Rich Text to Markdown: How to Convert Google Docs, Word, and Notion Cleanly
1 May, 2026 Web
You hit Cmd+V, expect clean Markdown, and instead get a wall of <span style="font-family: 'Arial Narrow MT'; mso-font-charset: 0"> garbage that takes half an hour to scrub. I've done this more times than I care to count — pasting from a Google Doc into a GitHub README, watching the editor fill up with vendor noise, then spending twenty minutes with find-and-replace trying to recover something a decent converter should have handled in milliseconds. Rich text editors and Markdown speak different languages, and the bridge between them breaks in places nobody bothers to document.

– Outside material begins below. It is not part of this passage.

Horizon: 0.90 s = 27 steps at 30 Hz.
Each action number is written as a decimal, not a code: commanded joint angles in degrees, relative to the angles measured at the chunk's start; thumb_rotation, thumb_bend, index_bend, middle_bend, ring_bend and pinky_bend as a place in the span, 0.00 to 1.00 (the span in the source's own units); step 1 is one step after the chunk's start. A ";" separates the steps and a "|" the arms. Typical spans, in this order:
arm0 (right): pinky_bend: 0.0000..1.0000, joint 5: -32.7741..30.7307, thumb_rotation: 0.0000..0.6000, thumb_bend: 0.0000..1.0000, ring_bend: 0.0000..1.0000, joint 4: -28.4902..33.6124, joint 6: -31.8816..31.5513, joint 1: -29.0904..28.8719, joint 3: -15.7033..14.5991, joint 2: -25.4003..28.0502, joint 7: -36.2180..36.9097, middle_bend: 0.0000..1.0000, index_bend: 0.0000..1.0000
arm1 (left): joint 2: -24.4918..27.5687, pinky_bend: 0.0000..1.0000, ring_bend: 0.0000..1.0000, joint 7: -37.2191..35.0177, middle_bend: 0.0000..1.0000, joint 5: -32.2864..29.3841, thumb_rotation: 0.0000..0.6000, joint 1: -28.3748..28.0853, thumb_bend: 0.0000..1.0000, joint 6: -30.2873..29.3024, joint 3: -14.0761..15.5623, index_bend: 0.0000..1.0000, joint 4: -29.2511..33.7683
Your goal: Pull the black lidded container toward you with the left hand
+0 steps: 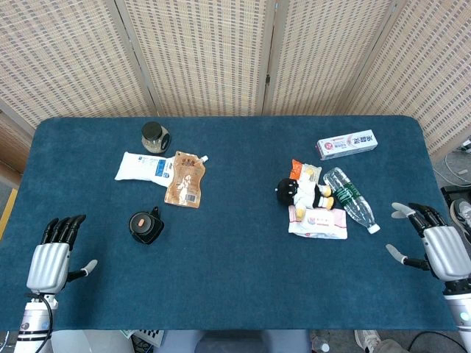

This piece covers what actually survives the conversion, where the common sources — Google Docs, Word, Notion, Confluence — each introduce their own particular flavour of chaos, and how to clean up the output when the converter leaves cruft behind.
Why Markdown Wins for Long-Term Content
The core problem with Google Docs and Word is lock-in. Your content lives inside a proprietary format that requires proprietary tooling to open, edit, and export reliably. Markdown is just text. It renders the same in a GitHub README, a static-site generator, a wiki, an AI prompt, or a terminal. That portability is not a nice-to-have — it is the difference between content you own and content you rent from a vendor.
Markdown is also diff-able. Version-control systems understand line changes; they do not understand binary .docx deltas. If you are reviewing a pull request for documentation, you want to see what changed — not a flag that says "binary file differs." The ability to diff, review, and revert content is exactly why engineering teams reach for Markdown for documentation even when the rest of the organisation lives in Google Docs.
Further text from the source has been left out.